Interpretation after reading the body: Perhaps it is about infertility. It is still about a couple perhaps, but it is a little darker in theme than I initially thought. The man is consoling the woman, after once again being unsuccessful in becoming pregnant.

(08-30-2017, 03:20 PM)alexorande Wrote:  The Stork's Whereabouts

Though that stork is down and broken 
with its silken swaddle 
of stardust in the ocean's breath - Stardust makes another appearance. I'm assuming Stardust is the unborn child. After all, life originated from stardust. I think that is what you are going for here and I quite like it. I don't like starting this line with "of" (perhaps "silken swaddle, stardust in the ocean's breath").
as a sodden glimmer - Sodden as in saturated? Does this mean the glimmer is faint and soaked over or full bodied and bright? My guess is the former, but I'm not entirely sure. 
and a released farewell-handkerchief, - This is too long to go without any punctuation for me. I'm finding it hard to read with any sort of flow.
won't there always be a bird 
to give us that joy already given? - This strophe to me is saying the narrator still is hopeful and trying. The stork did not make it this time, but there will be plenty more opportunity.
 
And if that cloth has seen the ocean spilling - Consider cutting "the" here.
from the cliff,  
in stormy rips of currents
that our precious stardust rode, 
may we please at least go to the shore 
where that poor bird labors on the stone 
in his soggy clumps of crimson tufts, - Beautiful imagery of a bleeding, wounded stork. Soggy, crimson, clumps all take my mind one place (a period or maybe even miscarriage).
and bring him home for us to patch him up? - The narrator is asking (perhaps desperately) if there is anything they can do to have their stardust survive/delivered to them.
 
If not, I understand. 
Just stay in bed- 
we will bring you
chocolate, hugs, and tissues. - Consoling the fretting mother. I like how you use the cliche here. It is a unique perspective, so makes the chocolates/tissues thing is quite fresh in my opinion.
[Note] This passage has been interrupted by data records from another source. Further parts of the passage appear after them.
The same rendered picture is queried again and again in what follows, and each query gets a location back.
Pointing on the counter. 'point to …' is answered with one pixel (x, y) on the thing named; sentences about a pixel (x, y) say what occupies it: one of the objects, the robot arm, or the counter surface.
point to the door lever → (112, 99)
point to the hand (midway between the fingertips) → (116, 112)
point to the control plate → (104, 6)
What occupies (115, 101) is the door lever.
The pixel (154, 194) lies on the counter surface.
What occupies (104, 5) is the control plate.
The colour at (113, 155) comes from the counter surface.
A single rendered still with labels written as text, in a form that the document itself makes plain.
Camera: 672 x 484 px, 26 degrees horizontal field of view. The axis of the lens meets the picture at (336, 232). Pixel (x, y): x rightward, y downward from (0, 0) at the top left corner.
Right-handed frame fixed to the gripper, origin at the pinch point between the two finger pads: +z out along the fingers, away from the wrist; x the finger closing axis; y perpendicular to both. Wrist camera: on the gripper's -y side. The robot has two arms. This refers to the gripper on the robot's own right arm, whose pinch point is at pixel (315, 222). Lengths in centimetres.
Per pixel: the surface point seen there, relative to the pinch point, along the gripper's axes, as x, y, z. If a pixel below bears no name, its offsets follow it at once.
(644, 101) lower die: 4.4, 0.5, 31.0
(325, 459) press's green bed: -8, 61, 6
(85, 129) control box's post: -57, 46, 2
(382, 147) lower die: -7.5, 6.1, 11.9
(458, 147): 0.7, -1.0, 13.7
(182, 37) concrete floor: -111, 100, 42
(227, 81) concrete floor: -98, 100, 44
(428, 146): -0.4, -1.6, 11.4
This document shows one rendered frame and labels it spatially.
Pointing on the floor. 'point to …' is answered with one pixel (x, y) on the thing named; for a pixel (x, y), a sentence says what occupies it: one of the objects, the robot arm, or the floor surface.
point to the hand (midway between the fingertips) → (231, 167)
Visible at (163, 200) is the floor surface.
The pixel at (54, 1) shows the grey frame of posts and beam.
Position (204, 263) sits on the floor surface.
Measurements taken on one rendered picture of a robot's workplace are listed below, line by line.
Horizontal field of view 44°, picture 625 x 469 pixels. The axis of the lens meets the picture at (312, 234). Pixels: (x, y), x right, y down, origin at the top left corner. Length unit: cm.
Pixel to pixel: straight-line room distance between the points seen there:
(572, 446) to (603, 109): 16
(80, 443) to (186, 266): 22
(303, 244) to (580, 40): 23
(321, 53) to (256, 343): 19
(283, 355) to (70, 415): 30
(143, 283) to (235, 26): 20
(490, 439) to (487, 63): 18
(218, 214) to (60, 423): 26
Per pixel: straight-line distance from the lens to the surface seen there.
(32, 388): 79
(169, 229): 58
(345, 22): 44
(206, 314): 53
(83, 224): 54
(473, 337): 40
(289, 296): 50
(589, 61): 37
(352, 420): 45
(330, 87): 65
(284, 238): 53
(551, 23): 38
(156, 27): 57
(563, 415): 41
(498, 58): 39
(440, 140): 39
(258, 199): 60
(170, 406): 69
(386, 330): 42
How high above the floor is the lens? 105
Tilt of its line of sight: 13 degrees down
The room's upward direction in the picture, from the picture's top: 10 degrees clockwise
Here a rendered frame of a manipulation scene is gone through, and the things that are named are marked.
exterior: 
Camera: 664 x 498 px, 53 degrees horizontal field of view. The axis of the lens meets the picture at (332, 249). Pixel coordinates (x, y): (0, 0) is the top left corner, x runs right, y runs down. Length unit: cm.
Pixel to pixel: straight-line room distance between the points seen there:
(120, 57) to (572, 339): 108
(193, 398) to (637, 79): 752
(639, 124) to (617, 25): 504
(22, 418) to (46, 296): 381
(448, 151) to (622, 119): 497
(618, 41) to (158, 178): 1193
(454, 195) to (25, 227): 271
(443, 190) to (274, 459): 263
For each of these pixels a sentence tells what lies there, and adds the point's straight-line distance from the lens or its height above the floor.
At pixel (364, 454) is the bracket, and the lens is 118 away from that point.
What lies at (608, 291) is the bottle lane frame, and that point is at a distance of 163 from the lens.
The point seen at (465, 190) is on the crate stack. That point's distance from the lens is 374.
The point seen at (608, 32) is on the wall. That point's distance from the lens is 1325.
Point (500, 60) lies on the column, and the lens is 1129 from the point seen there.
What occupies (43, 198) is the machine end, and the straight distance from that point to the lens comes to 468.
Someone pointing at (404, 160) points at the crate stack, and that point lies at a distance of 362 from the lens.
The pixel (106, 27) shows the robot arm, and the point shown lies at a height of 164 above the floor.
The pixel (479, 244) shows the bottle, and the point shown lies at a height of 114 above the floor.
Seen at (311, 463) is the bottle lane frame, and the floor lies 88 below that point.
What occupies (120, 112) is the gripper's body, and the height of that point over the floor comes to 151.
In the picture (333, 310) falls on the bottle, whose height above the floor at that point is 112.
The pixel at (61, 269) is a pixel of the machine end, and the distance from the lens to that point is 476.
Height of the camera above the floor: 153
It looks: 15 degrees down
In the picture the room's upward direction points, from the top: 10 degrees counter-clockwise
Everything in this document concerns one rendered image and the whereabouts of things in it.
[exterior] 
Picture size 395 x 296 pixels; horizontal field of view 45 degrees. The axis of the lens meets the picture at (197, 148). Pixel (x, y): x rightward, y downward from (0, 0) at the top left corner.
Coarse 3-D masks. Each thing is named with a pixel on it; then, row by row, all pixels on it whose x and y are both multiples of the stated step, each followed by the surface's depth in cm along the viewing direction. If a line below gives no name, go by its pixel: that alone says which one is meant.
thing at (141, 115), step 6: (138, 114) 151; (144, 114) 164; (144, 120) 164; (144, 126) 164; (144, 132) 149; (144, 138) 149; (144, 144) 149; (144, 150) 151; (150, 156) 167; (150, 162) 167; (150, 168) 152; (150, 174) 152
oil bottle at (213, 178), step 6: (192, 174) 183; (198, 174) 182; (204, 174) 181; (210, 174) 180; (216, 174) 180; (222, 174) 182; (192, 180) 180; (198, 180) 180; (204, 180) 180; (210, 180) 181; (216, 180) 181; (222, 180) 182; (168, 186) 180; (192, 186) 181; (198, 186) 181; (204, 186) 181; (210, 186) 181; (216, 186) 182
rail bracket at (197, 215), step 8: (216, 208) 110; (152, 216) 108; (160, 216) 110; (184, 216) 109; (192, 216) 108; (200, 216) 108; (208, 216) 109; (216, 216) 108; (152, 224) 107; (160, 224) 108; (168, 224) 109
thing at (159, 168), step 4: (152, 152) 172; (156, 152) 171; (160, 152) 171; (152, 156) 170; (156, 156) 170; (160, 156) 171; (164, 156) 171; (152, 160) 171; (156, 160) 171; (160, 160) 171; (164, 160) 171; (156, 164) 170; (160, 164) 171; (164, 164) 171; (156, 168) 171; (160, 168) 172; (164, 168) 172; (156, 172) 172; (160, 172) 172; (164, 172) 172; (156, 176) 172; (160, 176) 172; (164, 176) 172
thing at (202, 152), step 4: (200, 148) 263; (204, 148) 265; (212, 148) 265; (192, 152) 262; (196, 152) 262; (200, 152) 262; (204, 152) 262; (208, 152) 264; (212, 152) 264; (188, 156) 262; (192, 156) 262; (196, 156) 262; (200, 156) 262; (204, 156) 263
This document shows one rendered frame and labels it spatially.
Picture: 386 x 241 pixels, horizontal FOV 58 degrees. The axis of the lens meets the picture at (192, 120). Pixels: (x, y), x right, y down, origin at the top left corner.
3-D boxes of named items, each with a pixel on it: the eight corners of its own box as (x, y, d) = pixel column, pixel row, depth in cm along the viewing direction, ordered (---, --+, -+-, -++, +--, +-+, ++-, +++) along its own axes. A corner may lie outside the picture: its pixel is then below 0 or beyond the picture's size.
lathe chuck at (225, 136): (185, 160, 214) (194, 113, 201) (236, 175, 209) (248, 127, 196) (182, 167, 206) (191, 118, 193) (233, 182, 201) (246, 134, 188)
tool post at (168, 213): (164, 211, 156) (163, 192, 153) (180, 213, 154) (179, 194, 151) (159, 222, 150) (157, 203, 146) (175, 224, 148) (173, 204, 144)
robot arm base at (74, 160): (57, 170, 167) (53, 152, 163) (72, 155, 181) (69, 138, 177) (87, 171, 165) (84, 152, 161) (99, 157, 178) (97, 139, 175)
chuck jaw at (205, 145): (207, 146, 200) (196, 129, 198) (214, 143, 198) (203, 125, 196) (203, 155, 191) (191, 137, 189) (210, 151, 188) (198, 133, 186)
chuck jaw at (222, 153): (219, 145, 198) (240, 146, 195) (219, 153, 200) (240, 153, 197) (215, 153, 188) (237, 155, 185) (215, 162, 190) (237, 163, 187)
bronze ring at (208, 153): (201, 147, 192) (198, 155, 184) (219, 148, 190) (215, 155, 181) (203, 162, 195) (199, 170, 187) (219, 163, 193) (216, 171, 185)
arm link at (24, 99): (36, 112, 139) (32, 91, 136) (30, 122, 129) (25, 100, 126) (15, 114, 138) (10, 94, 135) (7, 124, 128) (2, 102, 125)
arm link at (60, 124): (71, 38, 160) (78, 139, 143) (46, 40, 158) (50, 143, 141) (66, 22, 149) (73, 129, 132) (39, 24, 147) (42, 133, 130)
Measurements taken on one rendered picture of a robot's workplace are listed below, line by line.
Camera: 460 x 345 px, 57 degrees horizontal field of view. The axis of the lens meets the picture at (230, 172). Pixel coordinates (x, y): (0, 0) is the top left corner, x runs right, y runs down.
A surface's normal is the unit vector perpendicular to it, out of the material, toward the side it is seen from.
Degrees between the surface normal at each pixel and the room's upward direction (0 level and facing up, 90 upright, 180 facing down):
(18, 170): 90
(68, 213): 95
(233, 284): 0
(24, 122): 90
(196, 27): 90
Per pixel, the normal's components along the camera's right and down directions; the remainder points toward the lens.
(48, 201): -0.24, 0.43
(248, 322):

I am getting a dark vibe from this poem. My interpretation is this poem is about miscarriage or losing a carried child. There is some indication that you are describing the grieving process (depression, denial, and bargaining are ones that I can specifically point out). It is a beautiful and sad piece of writing. Good work.
I've always wanted to live in a world where it's okay to pronounce both L's in my name.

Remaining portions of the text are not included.